As I think about our ministry here in Romania, it's easy to view ourselves as royalty in many ways. We are relatively wealthy, we have a relatively high degree of theological training, we are respected in our immediate community, and we're in a position of power to a certain degree. While it may be true that we have a high level of power in our small community, we must remind ourselves daily that the love of God calls us to leave such blessings and positions to incarnationally embrace the unseen and the despised. It would be terribly sad to have moved our family half way across the world to minister to others without actually ministering. But even worse than this, it would be devastating to stand before God on the day of judgment and have him say to us, "I never knew you," because the love of God did not abide in us. We are tremendously blessed that God brings us face to face with clear choices to love those who are unlovely almost every day. Even with these choices ever before us, we often fail to love. But God is patient with us as he graciously keeps teaching us how to love others by loving us in our weakness and failure. It causes us to work out our salvation with fear and trembling as we come face to face with the darkness which still resides within us, while we pray for God to help us to walk in his light and love which transforms us to become like our savior. 

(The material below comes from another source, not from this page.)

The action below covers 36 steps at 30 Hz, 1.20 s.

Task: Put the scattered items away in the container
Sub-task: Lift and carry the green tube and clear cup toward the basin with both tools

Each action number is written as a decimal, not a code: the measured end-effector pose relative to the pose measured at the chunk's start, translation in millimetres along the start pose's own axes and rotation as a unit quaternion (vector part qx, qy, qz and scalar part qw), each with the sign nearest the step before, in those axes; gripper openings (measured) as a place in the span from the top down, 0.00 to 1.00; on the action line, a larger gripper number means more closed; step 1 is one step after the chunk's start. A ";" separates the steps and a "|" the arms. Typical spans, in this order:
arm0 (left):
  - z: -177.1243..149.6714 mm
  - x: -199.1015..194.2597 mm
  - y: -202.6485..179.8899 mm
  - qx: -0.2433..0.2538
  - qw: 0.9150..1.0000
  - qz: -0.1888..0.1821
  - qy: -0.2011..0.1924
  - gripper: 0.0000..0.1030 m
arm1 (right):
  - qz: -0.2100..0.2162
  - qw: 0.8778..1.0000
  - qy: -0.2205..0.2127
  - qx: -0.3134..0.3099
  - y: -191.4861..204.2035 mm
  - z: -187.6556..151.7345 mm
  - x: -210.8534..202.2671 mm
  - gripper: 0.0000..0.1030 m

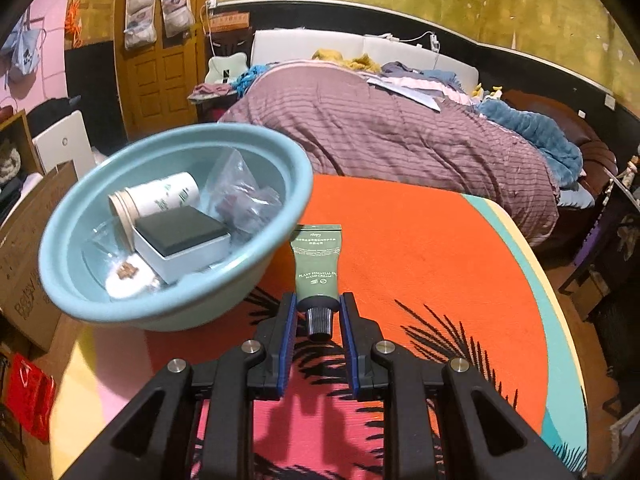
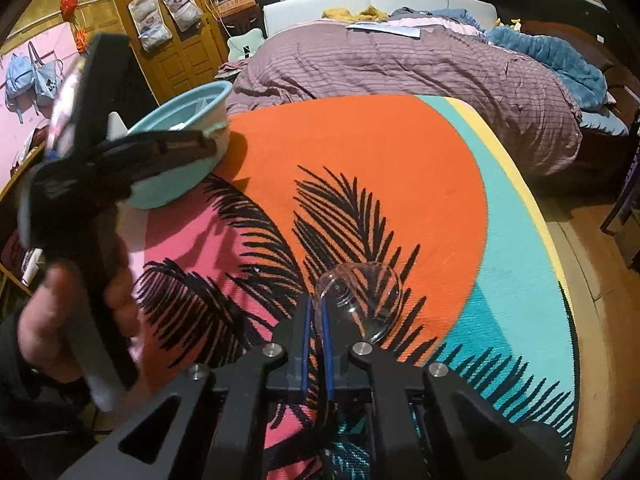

My prayer for all of us is that God would illumine our world so we can see the many opportunities he has given us to love, to condescend, and to live an incarnational life. Love is how Christ redeemed the world. Love is how others will know we are his disciples. Love is the only provider of meaning. Without love, our lives and our actions are nothing. However, I know that such a prayer is incomplete, for it is not possible for you or I to muster up such a powerful force as true love. That is why I also pray God would open our eyes to his tremendous, unconditional, persistent love - a love that sought us and follows us through the deepest failures of our lives, and into the darkest recesses of our pasts. True love has redeemed the world. True love will continue to change the world. But it must change us first.